It is true that Asatru is the most popular neo-Germanic tradition while Anglo-Saxon Heathenism and the Southern Germanic tradition(s) stand a bit in the background.  This may have two reasons:

1. It were and still are Asatru organisations like The Troth who were most outspoken and worked towards making the Germanic Path(s) better known.

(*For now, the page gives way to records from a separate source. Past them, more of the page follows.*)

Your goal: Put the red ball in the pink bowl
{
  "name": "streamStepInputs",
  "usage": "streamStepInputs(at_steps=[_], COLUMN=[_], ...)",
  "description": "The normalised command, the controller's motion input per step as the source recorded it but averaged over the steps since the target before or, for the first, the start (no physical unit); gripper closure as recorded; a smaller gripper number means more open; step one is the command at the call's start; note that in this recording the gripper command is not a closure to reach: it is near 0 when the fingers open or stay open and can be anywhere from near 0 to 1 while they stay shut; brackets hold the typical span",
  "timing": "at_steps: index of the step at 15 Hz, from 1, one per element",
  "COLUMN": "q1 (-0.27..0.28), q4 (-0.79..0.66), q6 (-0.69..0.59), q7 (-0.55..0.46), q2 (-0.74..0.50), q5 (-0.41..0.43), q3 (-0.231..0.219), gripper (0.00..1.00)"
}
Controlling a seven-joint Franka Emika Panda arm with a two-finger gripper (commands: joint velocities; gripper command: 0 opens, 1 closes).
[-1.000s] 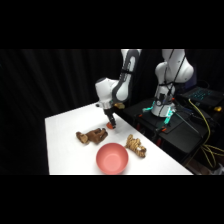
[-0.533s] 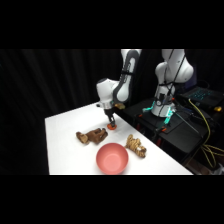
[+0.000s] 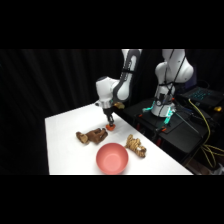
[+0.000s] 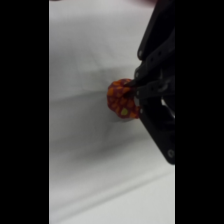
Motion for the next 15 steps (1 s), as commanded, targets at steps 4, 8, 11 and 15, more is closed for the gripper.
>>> streamStepInputs(at_steps=[4,8,11,15], q1=[0.293,0.225,0.148,0.111], q4=[-0.04,0.29,0.50,0.61], q6=[-0.32,-0.40,-0.32,-0.30], q7=[0.34,0.24,0.00,-0.12], q2=[-0.62,-0.20,0.28,0.48], q5=[-0.302,-0.328,-0.155,-0.120], q3=[-0.103,-0.007,0.072,0.065], gripper=[0.17,0.17,0.17,0.17])
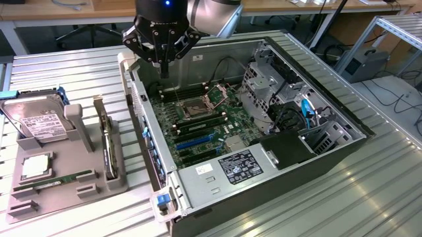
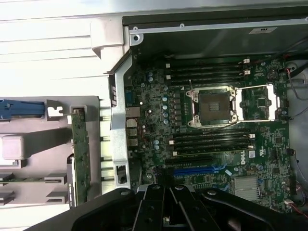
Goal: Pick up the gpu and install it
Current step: 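Reach for the gpu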
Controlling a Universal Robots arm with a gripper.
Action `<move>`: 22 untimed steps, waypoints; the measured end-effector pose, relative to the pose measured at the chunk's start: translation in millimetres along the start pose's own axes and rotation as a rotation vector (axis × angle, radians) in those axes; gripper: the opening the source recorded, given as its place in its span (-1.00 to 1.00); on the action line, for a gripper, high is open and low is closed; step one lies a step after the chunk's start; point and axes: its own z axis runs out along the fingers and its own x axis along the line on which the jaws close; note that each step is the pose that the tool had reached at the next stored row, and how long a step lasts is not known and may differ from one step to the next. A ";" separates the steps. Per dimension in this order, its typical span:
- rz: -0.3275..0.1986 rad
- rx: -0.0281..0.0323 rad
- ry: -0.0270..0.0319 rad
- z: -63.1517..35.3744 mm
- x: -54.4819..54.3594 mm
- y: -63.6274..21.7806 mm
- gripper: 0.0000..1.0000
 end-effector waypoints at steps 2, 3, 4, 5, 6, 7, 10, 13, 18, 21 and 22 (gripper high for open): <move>0.000 0.0001 0.0000 -0.1 1.3 -0.1 -0.79; 0.000 0.0001 0.0000 -0.1 1.9 -0.2 -0.79; 0.000 0.0000 0.0000 -0.1 2.7 -0.2 -0.79; 0.000 0.0000 0.0000 -0.1 3.3 -0.3 -0.79; 0.000 0.0000 0.0000 -0.1 3.9 -0.3 -0.79; 0.000 0.0001 0.0000 -0.1 4.5 -0.3 -0.79; 0.000 0.0000 0.0000 -0.1 8.2 -0.6 -0.79; 0.000 0.0000 0.0000 -0.2 14.3 -1.1 -0.79; 0.000 0.0000 0.0000 -0.3 18.7 -1.4 -0.79; 0.000 0.0001 0.0001 -0.4 20.9 -1.6 -0.79; 0.000 0.0001 0.0001 -0.4 21.9 -1.7 -0.79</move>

There are a few Anglo-Saxon organisations working mostly in England, as for Germany I know only of a few regional groups with the exception of the Eldaring, which is associated with The Troth and calls itself an Asatru organisation, if I'm correctly informed?      

2. Asatru has a wonderful body of source texts with the Codex Regius and Snorri's Edda, while the Southern Germanic tradition(s) has the Nibelungenlied (which has a Scandinavian predecessor), customs and folk lore which often are very very regional and bits and pieces of other informations like runic inscriptions, fragments of texts etc. It certainly *is* a proud heritage, but also a very scattered one.

I am Southern Germanic myself and I do not support an unreflected absorption of Asatru as the sole Germanic path, but reconstructing a Southern Germanic spirituality or religion without borrowing material from Scandinavia will be very hard.

In the same way many continental Celtic pagans borrow elements of insular Celtic culture(s). It is the results that matter, in the end.

Eilthireach /|\.

I wish to learn the things that are
and understand their nature
and to know God.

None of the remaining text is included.